■ **WHAT THE TASK ASKS**
Copy out the data exactly, leaving the pictures behind.

■ **DATASET CONTENT**
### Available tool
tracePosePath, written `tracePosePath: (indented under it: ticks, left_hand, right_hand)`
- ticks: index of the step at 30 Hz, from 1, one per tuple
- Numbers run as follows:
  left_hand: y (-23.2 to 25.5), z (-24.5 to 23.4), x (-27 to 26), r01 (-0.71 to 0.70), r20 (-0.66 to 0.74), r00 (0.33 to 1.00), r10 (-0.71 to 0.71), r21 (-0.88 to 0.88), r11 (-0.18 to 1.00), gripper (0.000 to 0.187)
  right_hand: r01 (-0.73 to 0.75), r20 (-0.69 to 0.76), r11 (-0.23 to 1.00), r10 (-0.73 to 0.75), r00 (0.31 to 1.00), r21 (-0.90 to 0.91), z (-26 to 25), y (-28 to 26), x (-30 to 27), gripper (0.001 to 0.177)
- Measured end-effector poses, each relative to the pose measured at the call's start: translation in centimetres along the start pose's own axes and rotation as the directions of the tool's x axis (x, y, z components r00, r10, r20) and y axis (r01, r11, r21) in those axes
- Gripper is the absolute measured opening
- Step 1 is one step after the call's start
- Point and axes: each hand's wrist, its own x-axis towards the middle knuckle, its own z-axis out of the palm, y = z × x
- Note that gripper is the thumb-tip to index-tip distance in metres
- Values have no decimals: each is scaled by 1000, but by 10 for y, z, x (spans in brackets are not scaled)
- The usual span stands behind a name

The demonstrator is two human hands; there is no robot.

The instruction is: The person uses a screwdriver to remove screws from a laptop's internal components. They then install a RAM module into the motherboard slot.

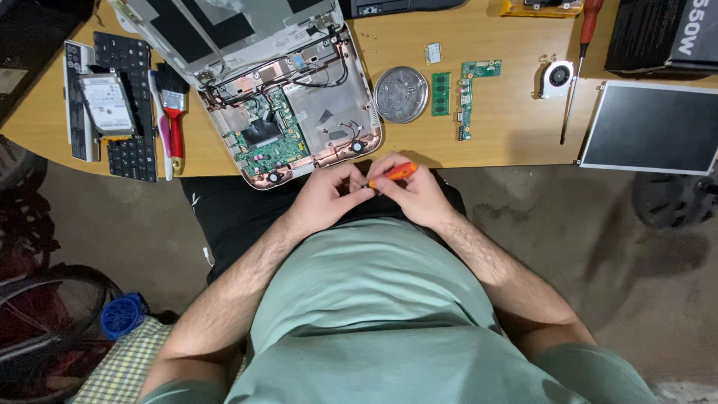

■ **SOLVED PROBLEM**
### Available tool
tracePosePath, written `tracePosePath: (indented under it: ticks, left_hand, right_hand)`
- ticks: index of the step at 30 Hz, from 1, one per tuple
- Numbers run as follows:
  left_hand: y (-23.2 to 25.5), z (-24.5 to 23.4), x (-27 to 26), r01 (-0.71 to 0.70), r20 (-0.66 to 0.74), r00 (0.33 to 1.00), r10 (-0.71 to 0.71), r21 (-0.88 to 0.88), r11 (-0.18 to 1.00), gripper (0.000 to 0.187)
  right_hand: r01 (-0.73 to 0.75), r20 (-0.69 to 0.76), r11 (-0.23 to 1.00), r10 (-0.73 to 0.75), r00 (0.31 to 1.00), r21 (-0.90 to 0.91), z (-26 to 25), y (-28 to 26), x (-30 to 27), gripper (0.001 to 0.177)
- Measured end-effector poses, each relative to the pose measured at the call's start: translation in centimetres along the start pose's own axes and rotation as the directions of the tool's x axis (x, y, z components r00, r10, r20) and y axis (r01, r11, r21) in those axes
- Gripper is the absolute measured opening
- Step 1 is one step after the call's start
- Point and axes: each hand's wrist, its own x-axis towards the middle knuckle, its own z-axis out of the palm, y = z × x
- Note that gripper is the thumb-tip to index-tip distance in metres
- Values have no decimals: each is scaled by 1000, but by 10 for y, z, x (spans in brackets are not scaled)
- The usual span stands behind a name

The demonstrator is two human hands; there is no robot.

The instruction is: The person uses a screwdriver to remove screws from a laptop's internal components. They then install a RAM module into the motherboard slot.

What came before is the finished answer.